My step children❤️.

My husband has 4 children from a previous marriage. They are l still very young ages 4-7. Today technically is their first day of school Their mother makes things very hard on us. I have tried and tried to be a good coparent and help her when me and my husband can. She never has helped us the way we help her and she is often ungrateful and nasty to me and my husband. She asks us to take kids early we usually do. We ask she takes them on her time as she should and she won’t and is often late or will just ask us to keep them. Her fiancé yells at the children and his horrible to them. He tried to leave them home alone once but that’s another story. Anyways their mom refuses to get them on her time tomorrow and expects someone to pick them up from school. I’m extremely sick I’m up at almost 3am. My husband works 2-10pm. The 4 year old doesn’t have school and by FOC rules the kids are in her care by 9Am Wednesday mornings I just don’t want to deal with it today, the rude nasty attitude towards me. I have ALOT of anxiety and it makes me nervous. and she has been attacking my character and done nothing but threaten me lately. just because she no longer likes me probably a lot to do with the kids making a fuss about wanting to be with me and their father(they have been doing that a lot lately). We are strict about the kids behaving for their mother but she doesn’t treat them the best and her man has told everyone including the children he doesn’t want them there(Also why she gives them to us more than she is suppose to). I love my step children like they are my own I have spent thousands of dollars making sure they never go without and have all the things they need. I sweat my ass off playing with them and making them meals, giving them baths, putting them to bed. I am constantly putting them above everything in my whole life. I’m just so upset and drained and I wish that she would coparent better. It’s getting to a point the children have been around registered sex offenders and she is ok with that 😓. The children keep getting hurt and ending up in the hospital for some “accident” it’s so fishy. Ig this is just a vent... I’m so drained I just want to cry. I want things to be better so they are good for the kids... idk what to do anymore... I have tried the coparent rout and it’s hurt my whole family.
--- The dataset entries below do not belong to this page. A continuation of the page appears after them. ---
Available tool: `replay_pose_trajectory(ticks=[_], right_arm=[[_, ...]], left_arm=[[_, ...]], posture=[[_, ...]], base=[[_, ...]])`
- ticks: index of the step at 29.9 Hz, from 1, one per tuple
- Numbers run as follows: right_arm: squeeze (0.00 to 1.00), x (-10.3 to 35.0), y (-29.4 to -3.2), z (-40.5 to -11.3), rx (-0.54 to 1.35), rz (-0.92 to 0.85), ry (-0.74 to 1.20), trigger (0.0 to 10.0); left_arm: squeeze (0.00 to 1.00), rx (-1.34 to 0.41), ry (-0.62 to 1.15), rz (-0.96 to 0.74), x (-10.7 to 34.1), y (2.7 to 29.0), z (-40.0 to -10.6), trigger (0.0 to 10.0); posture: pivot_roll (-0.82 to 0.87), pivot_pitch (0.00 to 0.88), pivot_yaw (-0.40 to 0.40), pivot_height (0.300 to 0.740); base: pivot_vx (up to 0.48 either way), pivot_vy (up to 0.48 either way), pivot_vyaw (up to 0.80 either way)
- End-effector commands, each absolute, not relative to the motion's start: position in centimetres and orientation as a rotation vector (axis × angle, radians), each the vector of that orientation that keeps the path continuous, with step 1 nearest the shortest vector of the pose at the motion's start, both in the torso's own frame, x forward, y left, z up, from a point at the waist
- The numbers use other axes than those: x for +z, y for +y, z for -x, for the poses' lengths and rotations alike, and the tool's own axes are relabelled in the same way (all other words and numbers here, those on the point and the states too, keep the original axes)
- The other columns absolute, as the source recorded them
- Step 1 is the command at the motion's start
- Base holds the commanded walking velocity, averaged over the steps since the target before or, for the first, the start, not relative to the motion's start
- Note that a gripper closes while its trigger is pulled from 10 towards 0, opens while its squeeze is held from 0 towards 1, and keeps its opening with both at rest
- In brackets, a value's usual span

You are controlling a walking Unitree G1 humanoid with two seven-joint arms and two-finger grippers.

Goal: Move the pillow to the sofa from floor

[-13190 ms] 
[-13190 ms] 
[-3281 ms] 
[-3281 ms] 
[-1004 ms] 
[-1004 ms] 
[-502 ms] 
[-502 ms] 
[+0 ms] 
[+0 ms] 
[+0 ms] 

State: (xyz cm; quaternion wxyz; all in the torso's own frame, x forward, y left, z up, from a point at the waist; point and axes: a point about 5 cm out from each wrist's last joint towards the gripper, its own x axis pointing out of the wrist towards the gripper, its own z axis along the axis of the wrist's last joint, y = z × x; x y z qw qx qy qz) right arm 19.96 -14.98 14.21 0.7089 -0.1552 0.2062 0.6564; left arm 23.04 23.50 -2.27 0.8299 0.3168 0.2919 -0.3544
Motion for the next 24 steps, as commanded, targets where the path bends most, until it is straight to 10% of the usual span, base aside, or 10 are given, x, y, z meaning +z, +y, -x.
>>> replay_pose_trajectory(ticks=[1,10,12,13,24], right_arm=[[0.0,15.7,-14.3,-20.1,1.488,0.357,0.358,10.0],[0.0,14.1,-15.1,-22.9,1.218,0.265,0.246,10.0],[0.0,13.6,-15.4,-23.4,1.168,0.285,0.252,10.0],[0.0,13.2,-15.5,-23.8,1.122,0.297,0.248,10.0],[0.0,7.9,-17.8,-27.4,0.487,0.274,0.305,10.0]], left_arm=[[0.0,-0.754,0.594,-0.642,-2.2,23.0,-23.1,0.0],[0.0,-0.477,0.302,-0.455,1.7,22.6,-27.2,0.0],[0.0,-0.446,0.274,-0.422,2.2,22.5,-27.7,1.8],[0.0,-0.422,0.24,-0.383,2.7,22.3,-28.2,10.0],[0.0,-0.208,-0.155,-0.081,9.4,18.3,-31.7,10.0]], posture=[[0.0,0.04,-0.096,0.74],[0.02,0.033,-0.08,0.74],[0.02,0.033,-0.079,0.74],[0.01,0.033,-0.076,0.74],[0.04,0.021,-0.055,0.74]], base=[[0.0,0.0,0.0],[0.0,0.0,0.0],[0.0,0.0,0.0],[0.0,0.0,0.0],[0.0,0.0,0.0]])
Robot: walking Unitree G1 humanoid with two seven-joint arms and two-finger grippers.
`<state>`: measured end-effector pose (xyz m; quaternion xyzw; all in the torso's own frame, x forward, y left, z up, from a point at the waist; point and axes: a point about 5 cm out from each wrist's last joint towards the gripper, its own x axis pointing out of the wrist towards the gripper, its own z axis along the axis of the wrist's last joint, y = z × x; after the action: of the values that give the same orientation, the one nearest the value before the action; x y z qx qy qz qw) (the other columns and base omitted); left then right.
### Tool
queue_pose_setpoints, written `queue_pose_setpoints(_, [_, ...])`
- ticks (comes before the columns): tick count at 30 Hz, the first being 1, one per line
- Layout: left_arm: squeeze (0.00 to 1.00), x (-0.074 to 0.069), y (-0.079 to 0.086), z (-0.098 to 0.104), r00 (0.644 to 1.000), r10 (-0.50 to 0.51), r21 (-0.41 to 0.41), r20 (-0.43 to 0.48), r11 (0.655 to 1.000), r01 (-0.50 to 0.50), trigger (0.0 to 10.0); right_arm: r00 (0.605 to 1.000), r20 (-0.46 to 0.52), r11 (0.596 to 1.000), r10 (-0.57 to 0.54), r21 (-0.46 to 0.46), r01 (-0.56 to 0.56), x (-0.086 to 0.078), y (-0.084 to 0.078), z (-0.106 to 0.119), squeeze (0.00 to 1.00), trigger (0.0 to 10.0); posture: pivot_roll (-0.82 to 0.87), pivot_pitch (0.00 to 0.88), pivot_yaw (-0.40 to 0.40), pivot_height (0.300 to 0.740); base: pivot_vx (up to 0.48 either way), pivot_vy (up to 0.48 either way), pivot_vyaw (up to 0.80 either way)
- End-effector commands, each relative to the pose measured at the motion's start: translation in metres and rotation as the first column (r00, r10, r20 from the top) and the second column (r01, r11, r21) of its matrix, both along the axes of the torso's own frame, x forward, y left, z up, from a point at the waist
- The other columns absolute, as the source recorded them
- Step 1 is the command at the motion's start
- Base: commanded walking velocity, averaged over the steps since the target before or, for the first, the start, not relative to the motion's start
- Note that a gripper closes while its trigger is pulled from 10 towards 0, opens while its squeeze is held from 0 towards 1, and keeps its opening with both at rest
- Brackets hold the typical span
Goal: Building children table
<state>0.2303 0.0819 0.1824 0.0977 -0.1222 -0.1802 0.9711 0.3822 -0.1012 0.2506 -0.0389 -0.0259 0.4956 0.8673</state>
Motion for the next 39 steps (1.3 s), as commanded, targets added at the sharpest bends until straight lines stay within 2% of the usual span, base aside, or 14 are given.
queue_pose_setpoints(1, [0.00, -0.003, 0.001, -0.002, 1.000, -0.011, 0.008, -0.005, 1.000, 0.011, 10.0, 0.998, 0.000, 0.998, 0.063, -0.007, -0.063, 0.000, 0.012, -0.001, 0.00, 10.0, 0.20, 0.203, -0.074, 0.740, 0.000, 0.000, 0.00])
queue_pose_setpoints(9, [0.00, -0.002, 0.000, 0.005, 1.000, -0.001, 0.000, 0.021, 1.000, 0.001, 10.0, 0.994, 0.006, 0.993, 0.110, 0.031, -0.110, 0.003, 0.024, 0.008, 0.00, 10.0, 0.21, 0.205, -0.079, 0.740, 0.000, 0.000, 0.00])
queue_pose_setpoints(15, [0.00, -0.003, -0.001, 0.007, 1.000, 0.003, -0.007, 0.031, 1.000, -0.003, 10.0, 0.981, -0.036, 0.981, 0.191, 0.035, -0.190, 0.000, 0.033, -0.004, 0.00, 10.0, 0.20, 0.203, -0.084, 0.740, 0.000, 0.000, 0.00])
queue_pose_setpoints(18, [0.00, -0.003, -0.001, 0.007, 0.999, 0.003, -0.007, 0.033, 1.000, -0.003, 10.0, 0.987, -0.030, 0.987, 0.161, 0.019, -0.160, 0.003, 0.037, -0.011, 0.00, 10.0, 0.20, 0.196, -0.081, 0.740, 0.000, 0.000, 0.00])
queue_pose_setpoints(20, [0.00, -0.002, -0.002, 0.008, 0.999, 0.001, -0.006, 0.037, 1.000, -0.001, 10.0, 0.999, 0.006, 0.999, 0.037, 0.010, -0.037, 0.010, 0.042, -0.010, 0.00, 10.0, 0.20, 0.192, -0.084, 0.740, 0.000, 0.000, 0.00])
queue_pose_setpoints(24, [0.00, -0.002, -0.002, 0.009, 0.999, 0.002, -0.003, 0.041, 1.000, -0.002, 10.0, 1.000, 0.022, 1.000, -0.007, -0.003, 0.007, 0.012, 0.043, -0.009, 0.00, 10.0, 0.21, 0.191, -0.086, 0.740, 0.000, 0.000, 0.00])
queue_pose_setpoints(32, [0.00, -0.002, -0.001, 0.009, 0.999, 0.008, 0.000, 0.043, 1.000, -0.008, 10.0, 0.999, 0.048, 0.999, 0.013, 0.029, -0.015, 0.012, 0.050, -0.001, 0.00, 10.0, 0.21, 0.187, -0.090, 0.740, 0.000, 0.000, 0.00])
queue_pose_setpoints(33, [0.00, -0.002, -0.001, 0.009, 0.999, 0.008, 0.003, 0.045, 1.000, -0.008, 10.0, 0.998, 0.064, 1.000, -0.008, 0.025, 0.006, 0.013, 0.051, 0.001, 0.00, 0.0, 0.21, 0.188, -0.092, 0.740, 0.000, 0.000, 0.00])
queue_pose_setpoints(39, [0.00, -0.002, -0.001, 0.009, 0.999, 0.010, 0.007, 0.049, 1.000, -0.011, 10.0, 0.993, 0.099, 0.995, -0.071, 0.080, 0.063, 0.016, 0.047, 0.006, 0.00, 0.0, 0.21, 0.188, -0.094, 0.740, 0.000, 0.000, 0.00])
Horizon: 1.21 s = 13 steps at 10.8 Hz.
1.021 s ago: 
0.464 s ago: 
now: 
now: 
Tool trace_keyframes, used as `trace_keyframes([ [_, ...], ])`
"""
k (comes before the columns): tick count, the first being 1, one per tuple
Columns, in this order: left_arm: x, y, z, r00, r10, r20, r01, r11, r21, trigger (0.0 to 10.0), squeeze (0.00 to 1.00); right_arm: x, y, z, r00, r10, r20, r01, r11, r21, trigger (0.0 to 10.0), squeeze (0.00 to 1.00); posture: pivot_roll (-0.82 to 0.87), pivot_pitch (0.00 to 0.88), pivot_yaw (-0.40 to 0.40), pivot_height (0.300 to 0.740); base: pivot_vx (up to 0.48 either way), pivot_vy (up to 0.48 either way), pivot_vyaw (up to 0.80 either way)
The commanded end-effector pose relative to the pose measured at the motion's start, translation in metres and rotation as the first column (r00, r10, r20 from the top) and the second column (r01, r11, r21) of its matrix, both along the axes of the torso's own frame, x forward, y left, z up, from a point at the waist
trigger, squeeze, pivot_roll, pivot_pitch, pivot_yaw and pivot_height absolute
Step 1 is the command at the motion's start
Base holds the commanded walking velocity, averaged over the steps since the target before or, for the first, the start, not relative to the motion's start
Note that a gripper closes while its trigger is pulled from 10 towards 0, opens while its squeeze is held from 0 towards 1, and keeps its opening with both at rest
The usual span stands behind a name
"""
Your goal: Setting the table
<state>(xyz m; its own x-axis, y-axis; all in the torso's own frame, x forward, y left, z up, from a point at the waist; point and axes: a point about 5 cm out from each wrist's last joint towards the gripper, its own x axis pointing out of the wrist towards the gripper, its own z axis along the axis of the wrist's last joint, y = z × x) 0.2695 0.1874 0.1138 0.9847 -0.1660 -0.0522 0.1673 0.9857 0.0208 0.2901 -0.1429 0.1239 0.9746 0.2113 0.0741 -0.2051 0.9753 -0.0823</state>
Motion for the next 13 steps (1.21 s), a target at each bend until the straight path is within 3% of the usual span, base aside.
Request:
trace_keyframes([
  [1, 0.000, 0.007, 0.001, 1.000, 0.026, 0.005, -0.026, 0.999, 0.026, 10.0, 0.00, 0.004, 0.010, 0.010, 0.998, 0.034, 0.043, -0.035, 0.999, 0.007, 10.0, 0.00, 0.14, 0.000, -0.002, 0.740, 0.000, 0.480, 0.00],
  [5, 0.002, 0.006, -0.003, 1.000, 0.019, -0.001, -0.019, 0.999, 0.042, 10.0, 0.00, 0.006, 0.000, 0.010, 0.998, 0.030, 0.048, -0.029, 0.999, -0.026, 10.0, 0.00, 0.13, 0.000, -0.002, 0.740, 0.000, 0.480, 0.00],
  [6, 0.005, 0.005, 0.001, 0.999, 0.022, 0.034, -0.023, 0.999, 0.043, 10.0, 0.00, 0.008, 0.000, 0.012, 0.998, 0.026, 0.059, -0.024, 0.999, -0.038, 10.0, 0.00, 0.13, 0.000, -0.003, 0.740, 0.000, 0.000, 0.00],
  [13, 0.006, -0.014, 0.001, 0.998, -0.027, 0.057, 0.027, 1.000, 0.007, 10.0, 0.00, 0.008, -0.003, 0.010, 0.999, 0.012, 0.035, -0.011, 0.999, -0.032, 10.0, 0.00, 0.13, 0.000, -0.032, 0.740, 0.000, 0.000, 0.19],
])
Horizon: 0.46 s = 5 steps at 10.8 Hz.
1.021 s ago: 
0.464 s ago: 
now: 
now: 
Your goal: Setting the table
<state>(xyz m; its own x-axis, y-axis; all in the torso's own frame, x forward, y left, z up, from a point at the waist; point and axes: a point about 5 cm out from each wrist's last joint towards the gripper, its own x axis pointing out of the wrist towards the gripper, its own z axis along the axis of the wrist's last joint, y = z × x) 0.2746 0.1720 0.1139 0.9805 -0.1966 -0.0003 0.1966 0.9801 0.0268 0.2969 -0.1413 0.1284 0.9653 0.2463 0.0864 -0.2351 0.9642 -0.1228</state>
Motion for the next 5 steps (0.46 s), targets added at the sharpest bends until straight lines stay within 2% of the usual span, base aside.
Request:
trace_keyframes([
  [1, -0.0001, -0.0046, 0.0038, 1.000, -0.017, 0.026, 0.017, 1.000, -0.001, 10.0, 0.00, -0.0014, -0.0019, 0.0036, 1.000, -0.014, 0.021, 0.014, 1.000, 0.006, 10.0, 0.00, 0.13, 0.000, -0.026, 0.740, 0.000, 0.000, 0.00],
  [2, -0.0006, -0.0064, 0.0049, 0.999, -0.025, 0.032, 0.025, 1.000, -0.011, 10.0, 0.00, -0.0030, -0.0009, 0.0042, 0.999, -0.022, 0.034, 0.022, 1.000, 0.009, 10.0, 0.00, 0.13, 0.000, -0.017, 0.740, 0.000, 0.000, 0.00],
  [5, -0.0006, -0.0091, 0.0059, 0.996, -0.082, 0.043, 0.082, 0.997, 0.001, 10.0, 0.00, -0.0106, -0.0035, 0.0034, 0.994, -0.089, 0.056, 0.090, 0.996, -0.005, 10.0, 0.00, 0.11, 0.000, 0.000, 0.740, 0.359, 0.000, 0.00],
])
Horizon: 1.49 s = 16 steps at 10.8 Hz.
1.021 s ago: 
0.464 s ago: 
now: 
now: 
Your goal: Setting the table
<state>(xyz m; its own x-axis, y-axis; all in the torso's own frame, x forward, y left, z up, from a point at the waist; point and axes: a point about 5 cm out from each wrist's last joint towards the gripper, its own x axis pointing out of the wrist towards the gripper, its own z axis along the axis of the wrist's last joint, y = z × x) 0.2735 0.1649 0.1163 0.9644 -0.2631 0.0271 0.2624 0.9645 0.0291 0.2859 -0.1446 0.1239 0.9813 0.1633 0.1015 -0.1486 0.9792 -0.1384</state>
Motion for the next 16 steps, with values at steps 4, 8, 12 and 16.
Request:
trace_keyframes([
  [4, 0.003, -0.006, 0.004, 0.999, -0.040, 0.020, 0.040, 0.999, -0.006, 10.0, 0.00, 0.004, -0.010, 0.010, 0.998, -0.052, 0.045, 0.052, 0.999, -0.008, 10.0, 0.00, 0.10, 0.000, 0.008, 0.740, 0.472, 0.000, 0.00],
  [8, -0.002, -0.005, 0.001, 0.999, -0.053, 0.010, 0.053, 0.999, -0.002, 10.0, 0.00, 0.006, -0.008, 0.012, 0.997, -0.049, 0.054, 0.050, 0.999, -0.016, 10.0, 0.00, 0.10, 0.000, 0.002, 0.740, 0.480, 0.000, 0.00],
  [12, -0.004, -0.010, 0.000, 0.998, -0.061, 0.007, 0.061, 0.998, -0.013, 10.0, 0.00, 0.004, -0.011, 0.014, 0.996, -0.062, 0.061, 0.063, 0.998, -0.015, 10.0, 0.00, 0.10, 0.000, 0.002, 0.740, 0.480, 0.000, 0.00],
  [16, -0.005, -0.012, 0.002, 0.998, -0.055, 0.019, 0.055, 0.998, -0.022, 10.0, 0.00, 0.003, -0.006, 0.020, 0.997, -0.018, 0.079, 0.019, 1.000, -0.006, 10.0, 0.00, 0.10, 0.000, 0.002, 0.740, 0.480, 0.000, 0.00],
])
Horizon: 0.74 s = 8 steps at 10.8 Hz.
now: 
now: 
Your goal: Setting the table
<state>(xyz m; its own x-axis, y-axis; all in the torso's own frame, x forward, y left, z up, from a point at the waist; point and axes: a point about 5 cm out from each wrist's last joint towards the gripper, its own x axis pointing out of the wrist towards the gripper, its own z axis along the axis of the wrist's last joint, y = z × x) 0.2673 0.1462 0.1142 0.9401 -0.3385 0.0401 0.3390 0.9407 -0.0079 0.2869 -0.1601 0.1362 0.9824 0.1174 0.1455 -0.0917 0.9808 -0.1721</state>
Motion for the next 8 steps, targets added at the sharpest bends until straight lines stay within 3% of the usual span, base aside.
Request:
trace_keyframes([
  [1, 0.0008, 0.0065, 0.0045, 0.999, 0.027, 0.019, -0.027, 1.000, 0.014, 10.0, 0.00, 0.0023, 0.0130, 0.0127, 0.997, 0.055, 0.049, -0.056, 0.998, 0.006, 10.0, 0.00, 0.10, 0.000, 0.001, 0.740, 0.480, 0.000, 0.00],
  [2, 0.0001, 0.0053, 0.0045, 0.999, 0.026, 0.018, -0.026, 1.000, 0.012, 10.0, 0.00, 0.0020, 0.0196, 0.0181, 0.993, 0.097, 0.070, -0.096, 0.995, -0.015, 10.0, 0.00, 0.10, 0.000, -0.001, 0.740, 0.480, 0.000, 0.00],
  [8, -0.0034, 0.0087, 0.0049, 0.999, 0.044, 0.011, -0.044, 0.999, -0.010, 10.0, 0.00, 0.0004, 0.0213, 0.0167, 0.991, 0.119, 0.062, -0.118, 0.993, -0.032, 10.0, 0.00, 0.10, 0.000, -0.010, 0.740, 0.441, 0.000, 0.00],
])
I’m so scared every-time the children are gone honestly.

This lady has false rape claims( she cheated on my husband when they were married and had A 3 sum with her friend and through them under the bus so she wouldn’t get caught and ig she just wanted the attention she later admitted to the police she had lied and told everyone the truth after her story not lining up.

She had a DUI without a license only had to pay fines and do AA classes.

She dated a sex offender who just got out of prison for raping his daughter and let him around hers. (That relationship didn’t last)

She put her daughter on anxiety meds because her daughter didn’t feel safe and had anxiety attacks constantly.

I’m just nervous of what she is capable of at this point.